ASSIGNMENT:
Line by line, restate the material word for word, omitting any image.

=== RECORDED DATA ===

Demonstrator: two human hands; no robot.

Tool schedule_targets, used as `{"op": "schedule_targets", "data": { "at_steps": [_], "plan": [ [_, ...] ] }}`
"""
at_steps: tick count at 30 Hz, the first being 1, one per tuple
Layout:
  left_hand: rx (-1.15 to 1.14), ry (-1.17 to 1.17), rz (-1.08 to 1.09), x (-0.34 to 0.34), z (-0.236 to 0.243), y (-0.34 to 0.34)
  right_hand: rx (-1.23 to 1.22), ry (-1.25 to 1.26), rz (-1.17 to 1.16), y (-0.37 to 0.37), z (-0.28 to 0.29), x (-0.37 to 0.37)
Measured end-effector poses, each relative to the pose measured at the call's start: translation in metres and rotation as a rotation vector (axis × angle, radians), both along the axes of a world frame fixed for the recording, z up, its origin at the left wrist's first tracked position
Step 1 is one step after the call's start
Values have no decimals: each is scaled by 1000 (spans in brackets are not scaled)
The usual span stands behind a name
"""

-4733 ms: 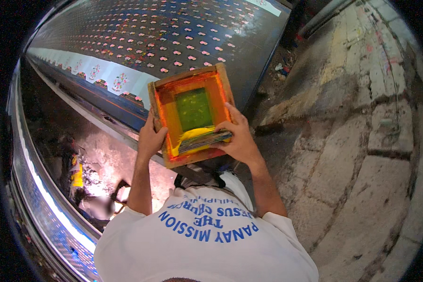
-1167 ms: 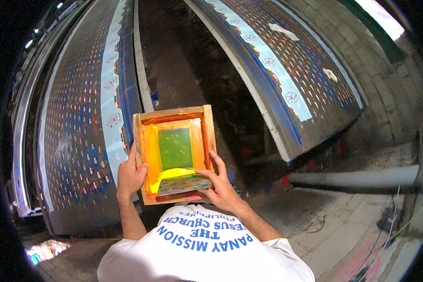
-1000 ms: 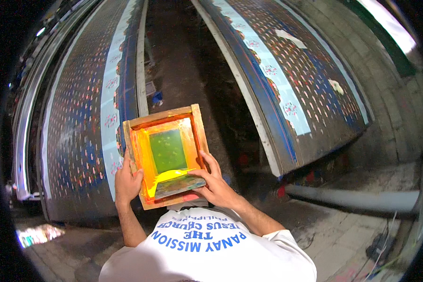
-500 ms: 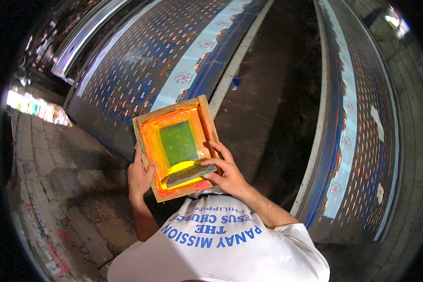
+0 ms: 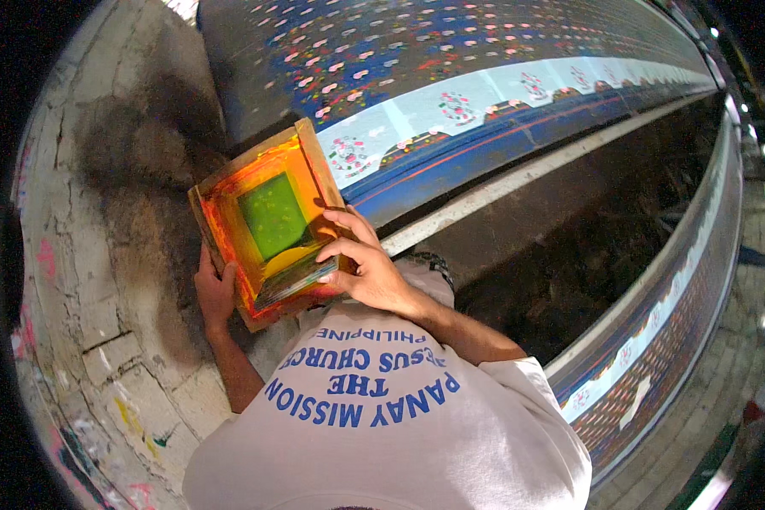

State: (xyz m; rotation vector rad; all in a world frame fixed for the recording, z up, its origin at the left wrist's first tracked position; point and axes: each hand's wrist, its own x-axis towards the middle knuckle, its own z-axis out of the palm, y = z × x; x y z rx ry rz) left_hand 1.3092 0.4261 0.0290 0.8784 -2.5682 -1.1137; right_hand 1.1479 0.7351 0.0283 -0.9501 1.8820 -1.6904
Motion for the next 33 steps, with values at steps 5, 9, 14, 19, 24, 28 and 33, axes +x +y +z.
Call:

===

SOLUTION TO THIS EXERCISE:
Demonstrator: two human hands; no robot.

Tool schedule_targets, used as `{"op": "schedule_targets", "data": { "at_steps": [_], "plan": [ [_, ...] ] }}`
"""
at_steps: tick count at 30 Hz, the first being 1, one per tuple
Layout:
  left_hand: rx (-1.15 to 1.14), ry (-1.17 to 1.17), rz (-1.08 to 1.09), x (-0.34 to 0.34), z (-0.236 to 0.243), y (-0.34 to 0.34)
  right_hand: rx (-1.23 to 1.22), ry (-1.25 to 1.26), rz (-1.17 to 1.16), y (-0.37 to 0.37), z (-0.28 to 0.29), x (-0.37 to 0.37)
Measured end-effector poses, each relative to the pose measured at the call's start: translation in metres and rotation as a rotation vector (axis × angle, radians), both along the axes of a world frame fixed for the recording, z up, its origin at the left wrist's first tracked position
Step 1 is one step after the call's start
Values have no decimals: each is scaled by 1000 (spans in brackets are not scaled)
The usual span stands behind a name
"""

-4733 ms: 
-1167 ms: 
-1000 ms: 
-500 ms: 
+0 ms: 

State: (xyz m; rotation vector rad; all in a world frame fixed for the recording, z up, its origin at the left wrist's first tracked position; point and axes: each hand's wrist, its own x-axis towards the middle knuckle, its own z-axis out of the palm, y = z × x; x y z rx ry rz) left_hand 1.3092 0.4261 0.0290 0.8784 -2.5682 -1.1137; right_hand 1.1479 0.7351 0.0283 -0.9501 1.8820 -1.6904
Motion for the next 33 steps, with values at steps 5, 9, 14, 19, 24, 28 and 33, axes +x +y +z.
Call:

This output requires no further additions.